New data collection puts star and planet formation in astronomers' reach

Scientists from around the world have published data that will help astronomers better understand what they see in space, and model how new stars and planets form.

The release is timely: the James Webb Space Telescope should send back its first images from space in June 2022, providing astronomers with new riddles to solve.

The data provide astronomers with the information they need to understand how interstellar ice evaporates and recondenses during the formation of stars and planets.

It is the product of over 20 years of laboratory data collection. Nineteen scientists from around the world coordinated the data collection and helped interpret the findings.
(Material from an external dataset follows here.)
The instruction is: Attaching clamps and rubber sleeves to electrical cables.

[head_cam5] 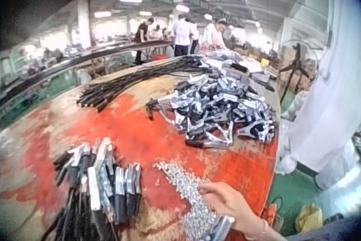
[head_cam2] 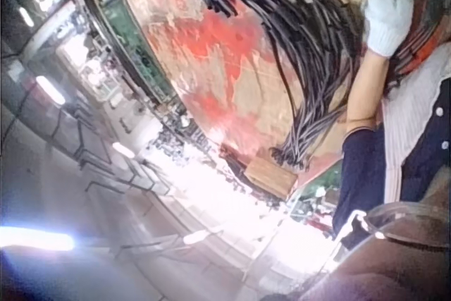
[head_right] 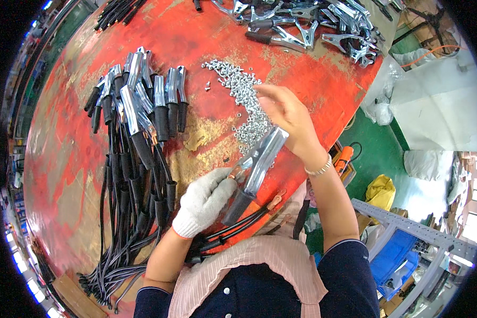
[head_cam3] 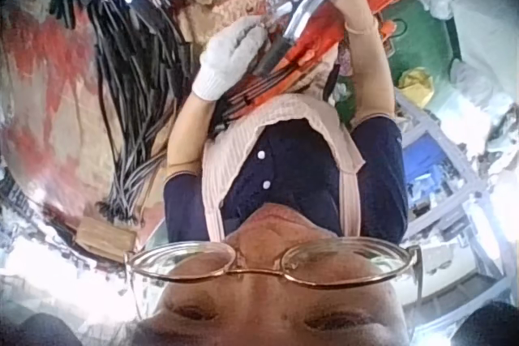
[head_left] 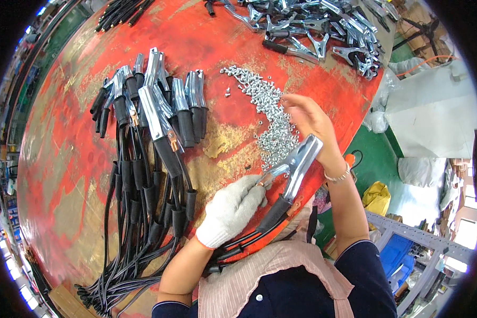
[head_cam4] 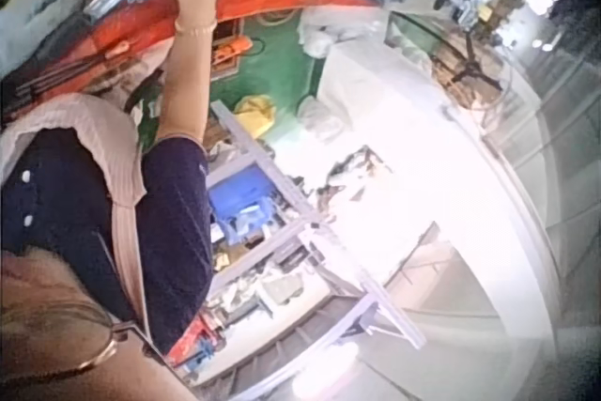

The data focuses on how interstellar ice evaporates and recondenses in space, depending on how close or far it is from a star, and the formation of snowlines where specific substances condense.

Professor Martin McCoustra, an astrochemist at Heriot-Watt University, was one of the scientists who helped produce the consensus.

For over 15 years he has been recreating deep space in his Edinburgh laboratory, using ultrahigh vacuum technology to mimic space conditions and examine the chemistry behind how stars and planets are created.

McCoustra said: "The astronomy community can now find all the data relating to thermal desorption in one place, thanks to the group effort behind this data compilation. We've also highlighted the limitations of the data to ensure it is used appropriately in models and to encourage other scientists to explore ice desorption processes.

"Our data sets values for the two parameters used to describe how quickly molecules desorb from dust grain surfaces. First, the activation energy for desorption, which tells us how strongly a chemical substance is held on a surface.

"Second, the frequency factor tells us how fast desorption would occur if there was no activation energy required.

"In space, we see snow lines just like those on hills and mountains on Earth. These tell us where specific compounds like water, carbon monoxide and carbon dioxide freeze on the space dust that surrounds young stars.

"Astronomers want to understand where these lines are and why. To do that, we need to understand how the molecules desorb when the grains are heated up.

"This will help them better understand why different types of planet form, from wet, rocky ones like Earth to a gas giant like Jupiter, and where."

The data was published as an article in the journal ACS Earth and Space Chemistry.